According to the fourth aspect of the present invention, in addition to the effects of the first and second aspects, the bearing comes into contact with the end of the enlarged diameter step portion formed on the shaft via the washer, and the rotational contact friction is applied. In addition to preventing wear, the load in the thrust direction is supported by the shaft, and the rotor can stably rotate.

[Brief description of the drawings]

FIG. 1 is a cross-sectional view of one embodiment of a motor according to the present invention.

FIG. 2 is a cross-sectional view of a modified embodiment of the motor according to the present invention.

FIG. 3 is a cross-sectional view of a modified embodiment of the motor according to the present invention.

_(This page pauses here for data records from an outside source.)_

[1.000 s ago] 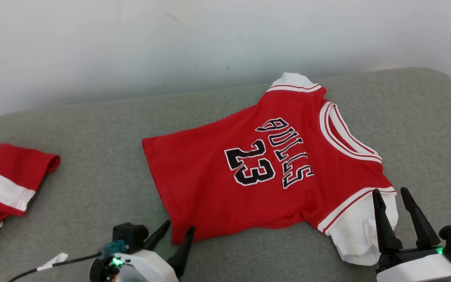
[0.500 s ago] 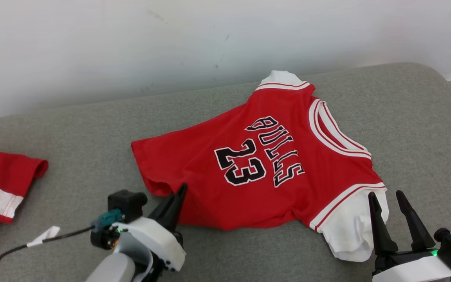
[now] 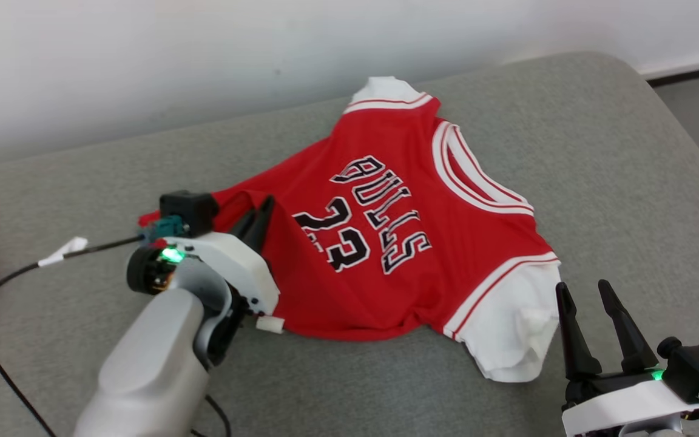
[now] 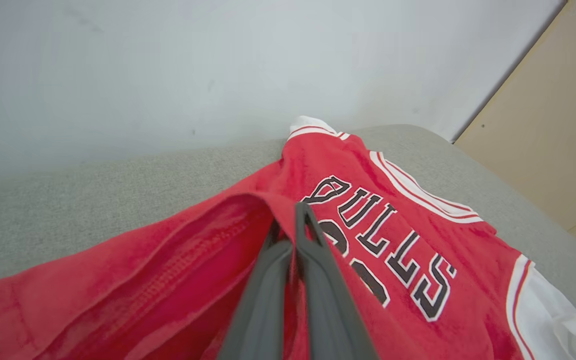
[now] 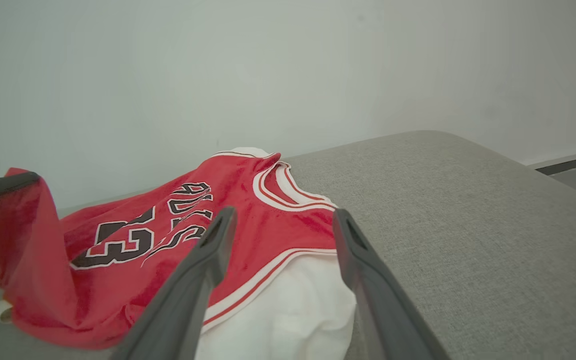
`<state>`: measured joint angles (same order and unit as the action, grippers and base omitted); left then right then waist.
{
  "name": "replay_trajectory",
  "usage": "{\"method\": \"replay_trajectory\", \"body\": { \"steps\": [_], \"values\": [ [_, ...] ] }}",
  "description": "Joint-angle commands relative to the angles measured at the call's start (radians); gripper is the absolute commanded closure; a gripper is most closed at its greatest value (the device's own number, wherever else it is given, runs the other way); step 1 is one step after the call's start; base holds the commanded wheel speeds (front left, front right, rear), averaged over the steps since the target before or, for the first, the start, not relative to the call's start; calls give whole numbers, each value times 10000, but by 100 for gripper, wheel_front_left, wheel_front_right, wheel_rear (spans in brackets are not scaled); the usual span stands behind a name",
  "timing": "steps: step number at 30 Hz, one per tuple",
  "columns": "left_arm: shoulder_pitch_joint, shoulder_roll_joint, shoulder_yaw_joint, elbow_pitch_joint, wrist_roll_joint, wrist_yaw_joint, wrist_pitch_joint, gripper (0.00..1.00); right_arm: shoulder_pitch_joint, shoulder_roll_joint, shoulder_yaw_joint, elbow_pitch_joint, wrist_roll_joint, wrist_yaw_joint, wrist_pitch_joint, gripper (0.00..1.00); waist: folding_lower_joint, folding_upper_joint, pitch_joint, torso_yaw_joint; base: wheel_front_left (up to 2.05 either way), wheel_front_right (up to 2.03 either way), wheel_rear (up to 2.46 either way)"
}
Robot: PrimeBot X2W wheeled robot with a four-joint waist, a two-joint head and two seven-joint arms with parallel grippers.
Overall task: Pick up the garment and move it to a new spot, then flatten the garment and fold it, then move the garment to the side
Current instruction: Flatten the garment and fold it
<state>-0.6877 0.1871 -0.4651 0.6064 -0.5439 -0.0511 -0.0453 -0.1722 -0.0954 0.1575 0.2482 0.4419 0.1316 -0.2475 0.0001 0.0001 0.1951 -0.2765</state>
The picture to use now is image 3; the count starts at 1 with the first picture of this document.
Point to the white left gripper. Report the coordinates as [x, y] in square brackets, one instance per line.
[240, 267]

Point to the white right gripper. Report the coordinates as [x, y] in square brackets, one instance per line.
[622, 409]

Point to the red Bulls jersey white sleeves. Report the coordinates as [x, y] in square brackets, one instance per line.
[374, 243]

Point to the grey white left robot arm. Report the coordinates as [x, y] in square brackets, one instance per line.
[155, 364]

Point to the grey fabric sofa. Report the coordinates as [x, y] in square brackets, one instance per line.
[616, 182]

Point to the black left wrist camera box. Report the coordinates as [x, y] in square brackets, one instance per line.
[190, 209]

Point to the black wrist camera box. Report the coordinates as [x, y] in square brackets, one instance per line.
[190, 209]
[698, 370]

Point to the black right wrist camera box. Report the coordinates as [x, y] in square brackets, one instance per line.
[698, 370]

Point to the white wall baseboard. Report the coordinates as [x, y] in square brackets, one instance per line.
[689, 64]

FIG. 4 is an overall perspective view of a rotor to which a shaft is attached, which is used in the motor according to the present invention.

FIG. 5 is a cross-sectional view of a conventional motor.

[Explanation of symbols]

 DESCRIPTION OF SYMBOLS 10 Frame 101 1st frame 102 2nd frame 11 Opening 12 Spindle part 20 Stator 30 Shaft 40 Rotor 42 Helical groove 50, 60 Bearing 51, 62 Washer

──────────────────────────────────────────────────続 き Continued on the front page (51) Int.Cl. ⁷ Identification symbol FI theme coat ゛ (Reference) F04D 29/18 101 F04D 29/18 101Z H02K 5/132 H02K 5/132 5/167 5/167 A F term (Reference) 3H022 AA01 BA03 BA04 BA06 CA13 CA15 CA50 DA11 DA13 3H033 AA01 BB01 BB08 BB12 CC05 CC06 DD03 EE11 EE19 5H605 BB06 CC03 CC05 CC10 DD05 DD09 EA15 EB05 EB06 FF06 GG18

Claims (4)

[Claims] 1. A stator is sandwiched and fixed from both sides by a first frame and a second frame each having an opening, and a rotor is disposed inside the stator, and an outer peripheral portion of the rotor is provided. A motor in which a spiral groove is formed, and a fluid is sucked from one of the openings of the first frame or the second frame and discharged from the other of the openings by rotation of the rotor. A motor, which is rotatably supported by a shaft via a bearing, and both ends of the shaft are fixed to the first frame and the second frame, respectively. 2. The motor according to claim 1, wherein the bearings are provided at both ends of the rotor in the axial direction. 3. The motor according to claim 2, wherein the bearing is made of a resin with a flange, is fixed to the rotor, and comes into contact with the frame via a washer. 4. The system according to claim 2, wherein the bearing is fixed to the rotor, and abuts an end face of a step portion formed at an intermediate portion of the shaft via a washer. motor.